”É muito evidente que caso Master é uma lavanderia de dinheiro”, afirma senador Alessandro Vieira
Relator do PL Antifacção diz que mudanças aprovadas pela Câmara enfraqueceram combate à lavagem de dinheiro e ao crime organizado



Basília Rodrigues
Marcela Mattos
Anita Prado
Delegado da polícia civil, hoje senador, Alessandro Vieira (MDB-SE) afirma que o Banco Master atuava com fundos e outras instituições bancárias como uma “lavanderia de dinheiro” de alcance nacional. Para o parlamentar, a versão da lei Antifacção aprovada no Congresso seria incapaz de impedir um novo caso Master porque trechos incluídos por senadores para atacar o crime de lavagem de dinheiro foram retirados por deputados.
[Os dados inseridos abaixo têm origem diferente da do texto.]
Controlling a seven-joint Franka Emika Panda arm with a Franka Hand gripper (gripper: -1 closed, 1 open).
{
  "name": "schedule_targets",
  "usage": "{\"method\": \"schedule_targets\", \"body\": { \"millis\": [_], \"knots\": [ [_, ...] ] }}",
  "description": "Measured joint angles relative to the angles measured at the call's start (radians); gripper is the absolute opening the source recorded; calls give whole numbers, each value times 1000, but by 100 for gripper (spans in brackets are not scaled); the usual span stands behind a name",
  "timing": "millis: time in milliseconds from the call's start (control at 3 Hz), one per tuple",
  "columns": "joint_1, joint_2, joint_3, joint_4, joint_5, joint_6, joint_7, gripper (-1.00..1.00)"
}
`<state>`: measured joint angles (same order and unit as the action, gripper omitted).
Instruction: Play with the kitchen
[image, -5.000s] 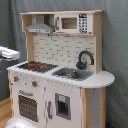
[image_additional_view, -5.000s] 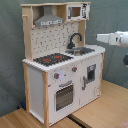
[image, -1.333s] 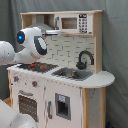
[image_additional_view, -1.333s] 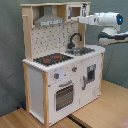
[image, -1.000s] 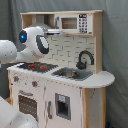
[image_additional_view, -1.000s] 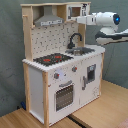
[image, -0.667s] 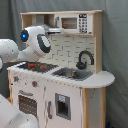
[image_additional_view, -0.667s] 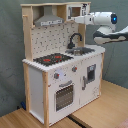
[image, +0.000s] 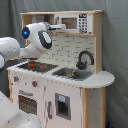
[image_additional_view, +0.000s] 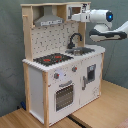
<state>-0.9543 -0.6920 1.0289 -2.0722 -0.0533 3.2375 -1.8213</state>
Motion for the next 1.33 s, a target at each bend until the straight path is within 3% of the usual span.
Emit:
{"method": "schedule_targets", "body": {
  "millis": [667,1000,1333],
  "knots": [
    [-70,62,104,99,1,-90,36,100],
    [-87,62,119,114,2,-95,44,100],
    [-88,62,120,115,2,-95,44,-100]
  ]
}}
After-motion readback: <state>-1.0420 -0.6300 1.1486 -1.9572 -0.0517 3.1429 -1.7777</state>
“Os crimes se juntam na lavagem. A gente está falando de uma investigação tão longa que é preciso centrar esforços. Há diversos escândalos que se conectam. O escândalo da máquina do INSS se conecta com o caso Master, que se conecta com o Carbono Oculto, que se conecta com a Operação no Rio de Janeiro que apura a infiltração do Comando Vermelho nas mais altas esferas de poder daquele estado. Está tudo junto”, explicou em entrevista ao programa Sala de Imprensa.
O senador, que foi relator do PL Antifacção, afirma que o Congresso jogou fora a oportunidade de combater o crime organizado, com as mudanças feitas pela Câmara. O texto deixou de prever taxação de Bets como fonte de recursos para combater facções. A opção aprovada focou, na avaliação de Vieira, apenas em crimes comuns.
“Tem uma briga aí que é de convencimento, de compreensão do problema. É muito mais fácil, muito mais simples eu falar que bandido bom é bandido morto. As pessoas entendem com muito mais facilidade. E, assim, eu nunca tive pena de bandido. Mas isso não resolve o problema. Temos que ser honestos com as pessoas”, observou.
“O escândalo que envolve o banco Master é de alcance nacional. Você tem governos estaduais, prefeituras, membros do Poder Executivo federal, Poder Judiciário, servidores de carreira, políticos, parlamentares. É muita coisa, é muito dinheiro, é muito poder envolvido e tudo isso vai ter que ter resultado”, disse.
Vieira também defendia aumentar pena para organizações criminosas não armadas, classificação que ele acredita contemplar empresários, com perfil de executivos do Master.
A discussão sobre fonte de financiamento de ações contra o crime organizado voltará a ser feita pelo Congresso na votação da PEC da Segurança Pública.